After the British monarchy was restored in 1660 and Charles II ascended the throne, British Admiral Sir William Paine used his personal wealth to rebuild and nurture the Royal Navy. The debt was still unpaid 20 years later when the Admiral’s son, William Penn, an aristocrat converted to the Quaker sect, asked Charles II to repay. But instead of money, young Penn had an offer. He wanted the king to grant him land in America west of the Delaware River, where he thought he would found a colony that would practice Penn’s beliefs in religious tolerance and a fair legal system.

In 1681, the king granted a charter. Paine wanted to call the colony New Wales, or Sylvania, after the Latin word for woods. But Charles decided the name should be Pennsylvania, according to the Pennsylvania State Museum, in honor of Penn’s father.

In 1664, King Charles II granted a charter for New Netherland, the land between the Connecticut and Delaware rivers, to his brother James, Duke of York.
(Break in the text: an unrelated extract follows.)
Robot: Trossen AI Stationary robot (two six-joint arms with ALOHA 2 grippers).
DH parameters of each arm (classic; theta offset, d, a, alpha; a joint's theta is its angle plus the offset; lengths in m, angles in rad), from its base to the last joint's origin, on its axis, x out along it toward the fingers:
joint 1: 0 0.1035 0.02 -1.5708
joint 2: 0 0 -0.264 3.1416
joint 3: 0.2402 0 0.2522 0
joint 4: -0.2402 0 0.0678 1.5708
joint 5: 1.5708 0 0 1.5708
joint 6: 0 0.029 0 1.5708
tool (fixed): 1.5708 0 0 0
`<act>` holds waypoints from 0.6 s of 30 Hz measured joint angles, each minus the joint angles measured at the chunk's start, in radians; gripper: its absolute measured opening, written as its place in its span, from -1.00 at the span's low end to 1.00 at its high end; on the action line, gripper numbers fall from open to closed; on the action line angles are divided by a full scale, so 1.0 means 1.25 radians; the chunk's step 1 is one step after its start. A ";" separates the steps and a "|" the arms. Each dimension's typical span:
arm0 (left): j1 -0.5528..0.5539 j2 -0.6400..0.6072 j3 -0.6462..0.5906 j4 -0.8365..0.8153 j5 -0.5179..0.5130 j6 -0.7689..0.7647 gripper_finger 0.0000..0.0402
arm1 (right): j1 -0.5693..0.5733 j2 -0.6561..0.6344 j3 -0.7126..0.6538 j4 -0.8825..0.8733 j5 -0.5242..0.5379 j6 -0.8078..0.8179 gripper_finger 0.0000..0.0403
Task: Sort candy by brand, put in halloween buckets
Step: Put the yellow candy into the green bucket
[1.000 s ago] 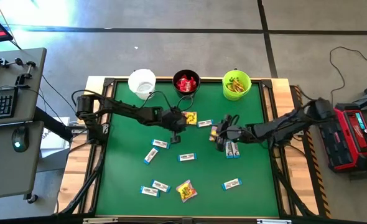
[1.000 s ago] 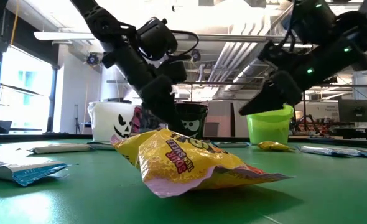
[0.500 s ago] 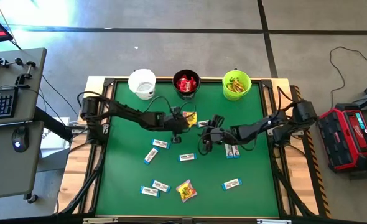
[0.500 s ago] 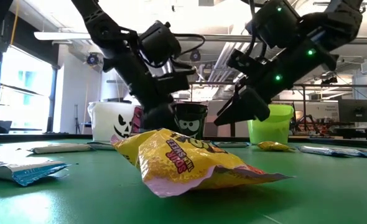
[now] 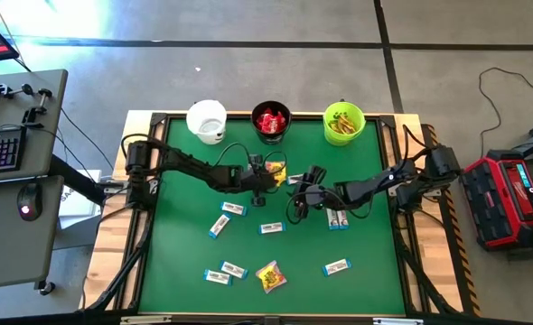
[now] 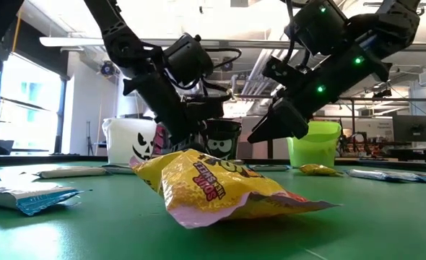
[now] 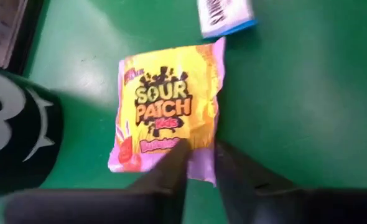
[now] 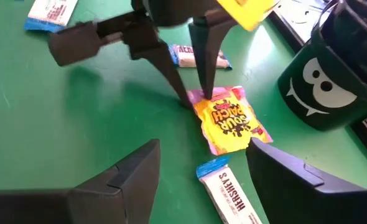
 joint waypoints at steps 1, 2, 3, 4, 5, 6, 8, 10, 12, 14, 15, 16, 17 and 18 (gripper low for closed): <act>0.001 0.000 0.000 -0.002 -0.004 0.005 -0.80 | 0.000 0.000 0.000 -0.001 0.007 -0.001 0.09; 0.001 0.000 0.000 -0.003 -0.006 0.007 -0.89 | 0.000 0.000 0.000 -0.003 0.011 -0.005 0.07; 0.002 0.000 -0.001 -0.003 -0.005 0.006 -0.94 | 0.000 0.000 0.000 -0.007 0.013 -0.011 0.04; 0.001 0.000 -0.001 -0.003 -0.002 0.003 -0.95 | 0.000 0.000 0.000 -0.010 0.014 -0.019 0.01; 0.001 0.000 -0.001 -0.003 -0.001 0.001 -0.95 | 0.000 0.000 0.000 -0.012 0.014 -0.029 -0.02; 0.001 0.000 -0.001 -0.003 0.000 0.000 -0.96 | 0.000 0.000 0.000 -0.012 0.014 -0.035 -0.04; -0.001 -0.008 -0.002 -0.006 0.010 -0.007 -0.99 | 0.000 0.000 0.000 -0.013 0.014 -0.057 -0.09; -0.002 -0.020 -0.002 -0.007 0.042 -0.026 -0.99 | 0.000 0.000 0.002 -0.012 0.016 -0.085 -0.10; -0.003 -0.036 -0.002 -0.006 0.078 -0.051 -1.00 | 0.000 0.000 0.003 -0.014 0.016 -0.111 -0.07; -0.003 -0.054 -0.002 -0.010 0.106 -0.072 -1.00 | 0.000 0.000 0.003 -0.021 0.015 -0.125 -0.01; -0.003 -0.063 -0.002 -0.010 0.117 -0.082 -1.00 | -0.004 0.000 0.003 -0.021 0.008 -0.127 0.04; -0.003 -0.073 -0.002 -0.015 0.130 -0.091 -1.00 | -0.004 0.000 0.003 -0.021 0.004 -0.129 0.08; -0.003 -0.083 -0.002 -0.016 0.144 -0.099 -1.00 | -0.004 0.000 0.003 -0.023 0.002 -0.133 0.13; -0.002 -0.093 -0.002 -0.016 0.161 -0.111 -1.00 | -0.004 0.000 0.003 -0.022 0.002 -0.141 0.17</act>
James in turn sent a fleet to capture the Dutch, who also claimed the area, then leased part of the land from Lord John Berkeley, Baron of Stratton, and Sir George Carteret, a British naval officer. who had helped defend the island of Jersey and had helped protect the Royal Arms during the English Civil Wars.

Original 13 States

In honor of Carteret’s services to the Crown, James insisted on naming the colony of New Jersey, alternatively New Caesarea, after the Roman name for the island of Jersey.

6. Virginia’s most profitable crop was tobacco, although King and the Virginia Company opposed it.
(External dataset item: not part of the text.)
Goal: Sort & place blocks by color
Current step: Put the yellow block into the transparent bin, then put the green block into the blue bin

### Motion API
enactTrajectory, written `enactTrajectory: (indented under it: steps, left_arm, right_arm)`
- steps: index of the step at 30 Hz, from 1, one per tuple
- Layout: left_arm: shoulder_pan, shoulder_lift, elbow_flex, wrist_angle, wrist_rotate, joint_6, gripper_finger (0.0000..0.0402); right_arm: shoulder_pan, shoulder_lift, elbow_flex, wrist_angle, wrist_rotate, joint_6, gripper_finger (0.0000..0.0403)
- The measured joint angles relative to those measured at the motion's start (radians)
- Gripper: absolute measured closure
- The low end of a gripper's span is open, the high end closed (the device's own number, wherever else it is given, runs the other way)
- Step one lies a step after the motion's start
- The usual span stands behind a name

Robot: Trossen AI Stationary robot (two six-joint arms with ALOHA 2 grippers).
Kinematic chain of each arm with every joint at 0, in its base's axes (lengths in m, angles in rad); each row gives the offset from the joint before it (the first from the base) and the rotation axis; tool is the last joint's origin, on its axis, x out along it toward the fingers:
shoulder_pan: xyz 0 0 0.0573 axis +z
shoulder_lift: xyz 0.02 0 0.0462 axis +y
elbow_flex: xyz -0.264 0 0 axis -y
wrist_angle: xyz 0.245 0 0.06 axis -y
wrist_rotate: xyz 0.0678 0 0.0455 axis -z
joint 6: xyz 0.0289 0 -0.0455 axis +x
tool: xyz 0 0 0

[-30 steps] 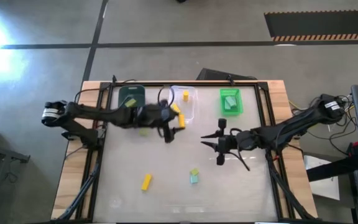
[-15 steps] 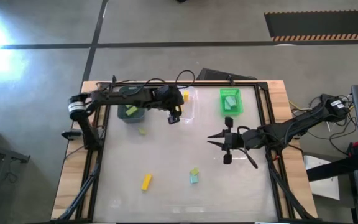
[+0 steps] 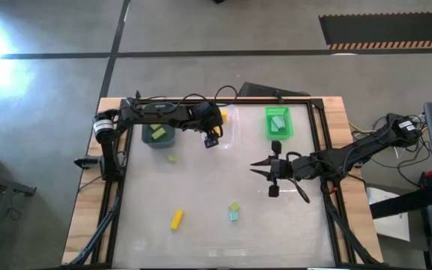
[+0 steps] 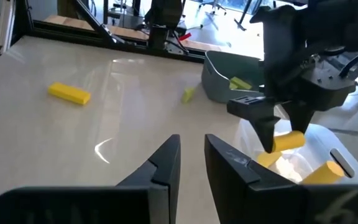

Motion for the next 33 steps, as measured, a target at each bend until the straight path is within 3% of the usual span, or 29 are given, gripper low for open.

In the 1610s, a colonial official named John Rolfe began experimenting with tobacco, a plant that American Indians dried and smoked during religious ceremonies and as a health treatment for health problems ranging from ailments to ear to insect bites. . People in England and Europe also adopted the habit of smoking, which created a market.
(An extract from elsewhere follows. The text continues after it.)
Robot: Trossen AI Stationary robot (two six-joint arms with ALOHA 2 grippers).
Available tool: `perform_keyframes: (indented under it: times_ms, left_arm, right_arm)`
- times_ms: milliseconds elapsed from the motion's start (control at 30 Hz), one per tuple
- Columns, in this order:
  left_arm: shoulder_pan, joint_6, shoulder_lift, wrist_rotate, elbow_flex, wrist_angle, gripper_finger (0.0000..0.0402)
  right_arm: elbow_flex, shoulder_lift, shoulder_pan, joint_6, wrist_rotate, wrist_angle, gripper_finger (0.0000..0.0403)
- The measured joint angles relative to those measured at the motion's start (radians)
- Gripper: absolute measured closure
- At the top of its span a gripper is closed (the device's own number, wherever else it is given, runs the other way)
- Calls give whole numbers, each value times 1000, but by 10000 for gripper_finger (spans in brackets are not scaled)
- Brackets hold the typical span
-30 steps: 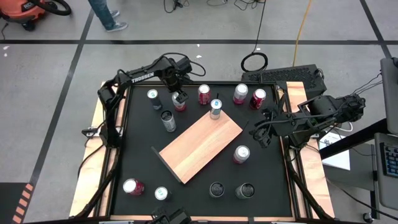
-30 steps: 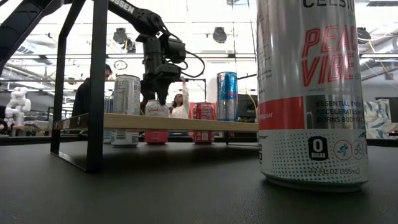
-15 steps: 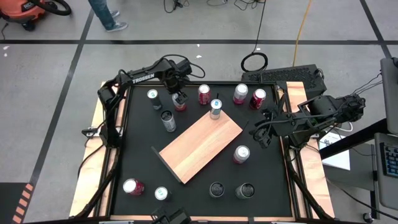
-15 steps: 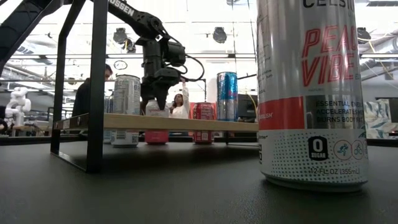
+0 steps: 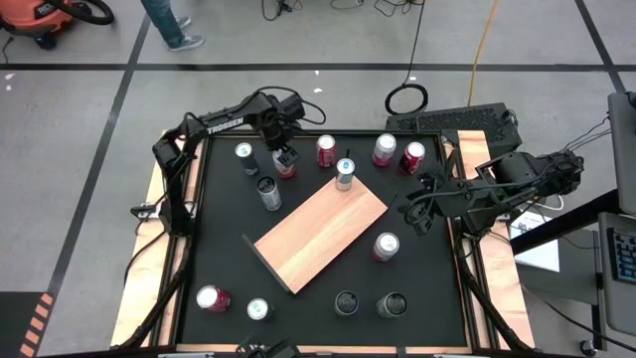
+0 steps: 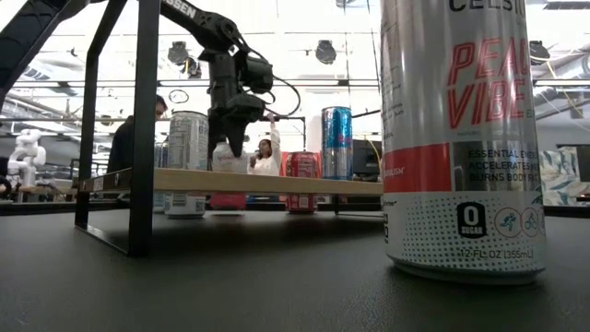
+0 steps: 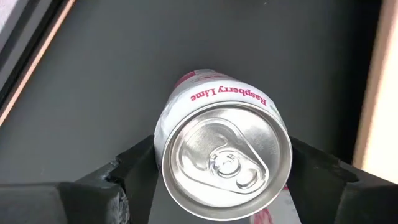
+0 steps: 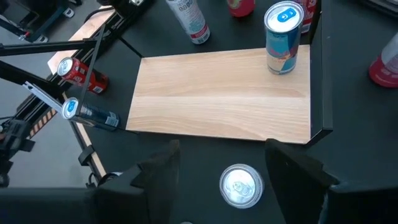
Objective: Place canned beverage on shelf
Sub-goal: Put the top left pink soda can on the shelf
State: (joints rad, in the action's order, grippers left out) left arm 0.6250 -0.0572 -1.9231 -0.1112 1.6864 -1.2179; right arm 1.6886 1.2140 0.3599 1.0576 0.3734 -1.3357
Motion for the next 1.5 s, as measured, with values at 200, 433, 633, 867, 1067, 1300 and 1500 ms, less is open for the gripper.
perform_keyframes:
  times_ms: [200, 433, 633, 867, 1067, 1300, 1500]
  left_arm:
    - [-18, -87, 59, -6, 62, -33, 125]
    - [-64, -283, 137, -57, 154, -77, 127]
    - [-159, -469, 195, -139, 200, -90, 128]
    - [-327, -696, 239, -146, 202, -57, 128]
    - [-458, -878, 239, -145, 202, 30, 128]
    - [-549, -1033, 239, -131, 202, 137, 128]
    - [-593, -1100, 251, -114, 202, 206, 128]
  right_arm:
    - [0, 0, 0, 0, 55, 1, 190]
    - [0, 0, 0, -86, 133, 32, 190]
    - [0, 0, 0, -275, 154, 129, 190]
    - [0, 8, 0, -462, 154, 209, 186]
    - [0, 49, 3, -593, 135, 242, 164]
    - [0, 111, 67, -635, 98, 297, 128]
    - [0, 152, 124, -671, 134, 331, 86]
Map Of The First 13 Colonies

Because Native Americans in Virginia were growing a variety that English smokers found too hardy, Ralph tried planting a variety from the West Indies, according to Encyclopedia Virginia. It became a big hit. King James I strongly opposed the use of tobacco, and the Virginia Company did not want the colonists to grow it, fearing it would distract them from growing corn, a crop the Virginia Company considered very important. However, tobacco farming took off, and just before the Revolutionary War began, Virginia was producing 55 million pounds of tobacco a year, thanks to slave labor and indentured servants who profited from the harvest.

Colonies Map Black And White Blank Storyboard

After the French and Indian War ended in 1762, Governor Benning Wentworth, appointed by King George III, felt it was time to increase the colony’s population. He made a deal whereby a group of 12 influential citizens, known as the Masonic Estates, acquired more land on behalf of the colony and then began recruiting settlers for it. In 1762 Wentworth declared that those who received an acre of land were to “pay rent for an ear of Indian corn only, on the 25th of December in the year, if lawfully demanded”. In addition, they had to pay a nominal annual fee, at the rate of one shilling per 100 acres of land.